Entropy remains sufficiently high, suggesting continued exploration but also contributing to variability in results.
Result Displaying:
The figure below (from TensorBoard) highlights training metrics such as policy loss, value loss, and explained variance.
Unstable Fluctuations: As with many partially observable settings, the performance can fluctuate significantly. Further tuning is needed to stabilize learning and improve scores.
Remaining Goals and Challenges
Pan:
Environment Adaptation: Modifying PPO to fit our custom Hanabi environment while aligning observation and action spaces.
Performance Optimization: Fine-tuning hyperparameters and model structure to improve learning efficiency.
Team Collaboration: Ensuring consistency between PPO and A2C while integrating different approaches.
Yukai:
The goal for this quarter is to implement a MAPPO model and customized environment that trains agents to play hanabi at perfect score.
Also the comparison between different model is also our main goal. We ran baseline models to compare each other’s tranining time and the average score they get.
The main challenge for me is that the RL is really a new area for me, it is hard for me the start from nowhere and reach a solid goal in RL training.
Tia:
Performance Optimization: Tuning hyperparameters—especially the entropy coefficient, learning rate, and network architecture—will be crucial for improving final scores.
Complexity of Hanabi: The cooperative nature and limited information in Hanabi often require advanced coordination mechanisms, making training more challenging than standard RL tasks.
Next Steps
Pan:
Integrate PPO into our Hanabi environment for smooth gameplay.
Optimize Performance by refining hyperparameters and model design.
Compare Algorithms by benchmarking PPO against A2C and heuristic agents.
Collaborate & Refine through team discussions and iterative improvements.
Yukai:
My current MAPPO runs with deep-mind hanabi learning env, the next step is to use our own env with customized reward system to better train our agents.
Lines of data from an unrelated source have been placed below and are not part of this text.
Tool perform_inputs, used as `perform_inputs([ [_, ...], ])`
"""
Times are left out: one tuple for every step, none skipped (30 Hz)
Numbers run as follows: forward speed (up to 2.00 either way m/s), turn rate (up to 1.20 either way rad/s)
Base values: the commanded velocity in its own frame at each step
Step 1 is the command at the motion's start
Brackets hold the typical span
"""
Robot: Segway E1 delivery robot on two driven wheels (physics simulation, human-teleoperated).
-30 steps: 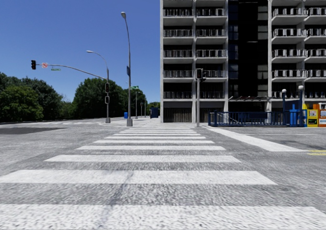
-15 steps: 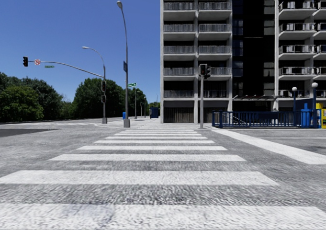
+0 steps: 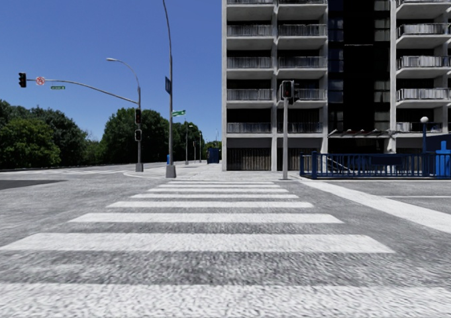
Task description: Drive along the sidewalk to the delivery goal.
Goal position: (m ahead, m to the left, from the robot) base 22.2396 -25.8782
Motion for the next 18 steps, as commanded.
perform_inputs([
  [2.00, 0.00],
  [2.00, 0.00],
  [2.00, 0.00],
  [2.00, 0.00],
  [2.00, 0.00],
  [2.00, 0.00],
  [2.00, 0.00],
  [2.00, 0.00],
  [2.00, 0.00],
  [2.00, 0.00],
  [2.00, 0.00],
  [2.00, 0.00],
  [2.00, 0.00],
  [2.00, 0.00],
  [2.00, 0.00],
  [2.00, 0.00],
  [2.00, 0.00],
  [2.00, 0.00],
])
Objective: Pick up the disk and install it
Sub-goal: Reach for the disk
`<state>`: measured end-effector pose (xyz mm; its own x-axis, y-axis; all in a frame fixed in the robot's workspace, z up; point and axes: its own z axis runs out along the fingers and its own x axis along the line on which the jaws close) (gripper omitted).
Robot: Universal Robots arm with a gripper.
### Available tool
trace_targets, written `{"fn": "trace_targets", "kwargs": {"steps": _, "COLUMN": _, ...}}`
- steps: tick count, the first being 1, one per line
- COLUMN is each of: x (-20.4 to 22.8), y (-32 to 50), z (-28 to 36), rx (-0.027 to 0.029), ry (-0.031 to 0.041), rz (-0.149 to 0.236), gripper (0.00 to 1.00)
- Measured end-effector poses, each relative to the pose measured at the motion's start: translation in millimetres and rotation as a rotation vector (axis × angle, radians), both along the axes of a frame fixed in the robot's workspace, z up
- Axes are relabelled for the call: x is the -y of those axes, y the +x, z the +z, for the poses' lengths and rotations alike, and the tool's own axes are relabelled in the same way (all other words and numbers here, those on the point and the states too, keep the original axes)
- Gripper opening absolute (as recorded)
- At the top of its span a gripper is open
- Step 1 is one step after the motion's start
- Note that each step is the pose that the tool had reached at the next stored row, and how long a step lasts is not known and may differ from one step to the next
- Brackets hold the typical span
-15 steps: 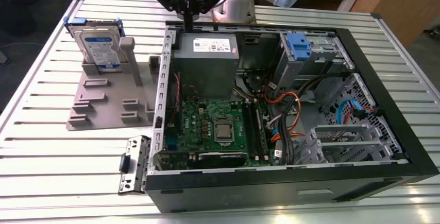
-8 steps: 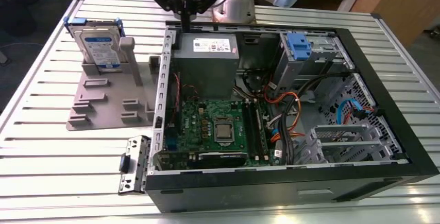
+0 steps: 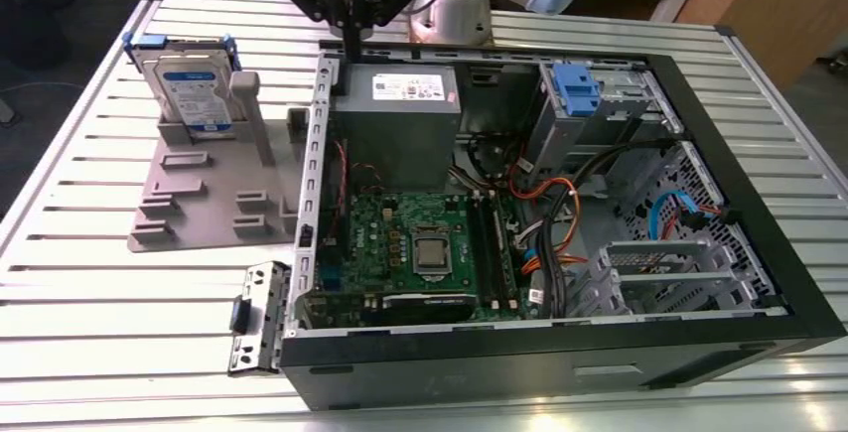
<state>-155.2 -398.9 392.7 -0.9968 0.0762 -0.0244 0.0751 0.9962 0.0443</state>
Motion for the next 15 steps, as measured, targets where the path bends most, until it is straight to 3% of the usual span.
{"fn": "trace_targets", "kwargs": {"steps": 15, "x": 0.0, "y": -8.4, "z": -0.3, "rx": 0.0000, "ry": 0.0001, "rz": 0.000, "gripper": 0.10}}
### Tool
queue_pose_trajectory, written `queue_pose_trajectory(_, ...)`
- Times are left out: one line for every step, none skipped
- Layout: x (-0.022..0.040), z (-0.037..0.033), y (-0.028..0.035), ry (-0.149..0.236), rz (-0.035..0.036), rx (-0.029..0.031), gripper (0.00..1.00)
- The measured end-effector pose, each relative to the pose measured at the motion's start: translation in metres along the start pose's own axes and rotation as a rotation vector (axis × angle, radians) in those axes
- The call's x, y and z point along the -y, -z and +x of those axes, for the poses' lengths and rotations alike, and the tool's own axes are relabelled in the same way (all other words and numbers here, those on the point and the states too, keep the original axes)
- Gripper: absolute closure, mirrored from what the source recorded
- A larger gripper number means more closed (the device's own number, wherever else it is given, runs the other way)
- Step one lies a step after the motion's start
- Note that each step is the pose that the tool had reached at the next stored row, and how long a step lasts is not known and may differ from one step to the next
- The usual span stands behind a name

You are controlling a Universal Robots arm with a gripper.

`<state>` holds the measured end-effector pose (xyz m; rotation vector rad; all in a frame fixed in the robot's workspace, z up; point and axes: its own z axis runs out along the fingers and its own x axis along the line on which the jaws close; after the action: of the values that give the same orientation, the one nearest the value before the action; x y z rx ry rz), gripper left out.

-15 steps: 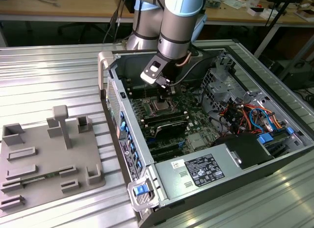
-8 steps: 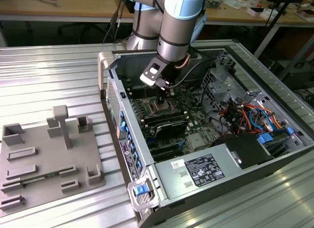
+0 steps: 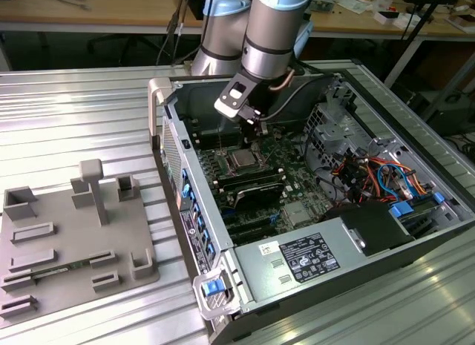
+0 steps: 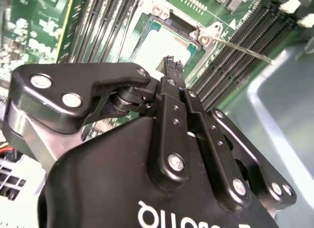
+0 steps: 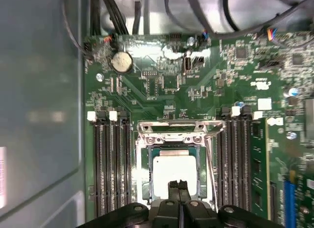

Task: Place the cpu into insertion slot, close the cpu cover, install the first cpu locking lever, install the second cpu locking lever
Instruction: 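Close the cpu cover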

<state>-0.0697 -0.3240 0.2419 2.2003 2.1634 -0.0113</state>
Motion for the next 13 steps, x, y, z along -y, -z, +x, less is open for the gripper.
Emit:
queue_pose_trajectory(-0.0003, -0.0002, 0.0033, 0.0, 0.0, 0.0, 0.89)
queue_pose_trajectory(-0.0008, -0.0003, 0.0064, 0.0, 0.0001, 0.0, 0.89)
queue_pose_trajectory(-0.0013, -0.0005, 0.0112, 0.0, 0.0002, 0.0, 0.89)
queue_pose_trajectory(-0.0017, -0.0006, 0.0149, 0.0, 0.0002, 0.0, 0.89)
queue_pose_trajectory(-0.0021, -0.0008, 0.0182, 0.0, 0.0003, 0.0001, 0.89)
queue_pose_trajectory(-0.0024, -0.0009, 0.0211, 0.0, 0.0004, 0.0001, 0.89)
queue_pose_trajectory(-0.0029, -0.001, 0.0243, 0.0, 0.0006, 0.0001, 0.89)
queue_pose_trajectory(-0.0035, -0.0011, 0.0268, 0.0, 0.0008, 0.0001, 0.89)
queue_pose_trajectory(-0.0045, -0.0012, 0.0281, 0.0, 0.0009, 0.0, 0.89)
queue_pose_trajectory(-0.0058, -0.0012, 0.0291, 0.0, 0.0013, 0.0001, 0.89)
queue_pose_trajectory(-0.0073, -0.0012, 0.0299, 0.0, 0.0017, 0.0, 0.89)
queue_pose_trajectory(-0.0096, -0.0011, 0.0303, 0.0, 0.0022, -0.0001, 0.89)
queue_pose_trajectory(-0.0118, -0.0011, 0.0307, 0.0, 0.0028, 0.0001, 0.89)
Reaching a higher score. Currently mean game score are just 1.25, this is surely not enough.
Tia:
Extended Training: Increase total timesteps and use multiple random seeds to ensure more stable and reproducible learning outcomes.
Hyperparameter Tuning: Systematically adjust parameters (e.g., learning rate, network size, entropy coefficient) to improve stability and convergence.
Custom Reward Shaping: Explore alternative reward structures or additional intermediate signals to help the agent learn more efficiently.
Using LLM to understand the equation from paper, provide implementation ideas, debug code, find related resources, evaluation the performance and suggest a possible why.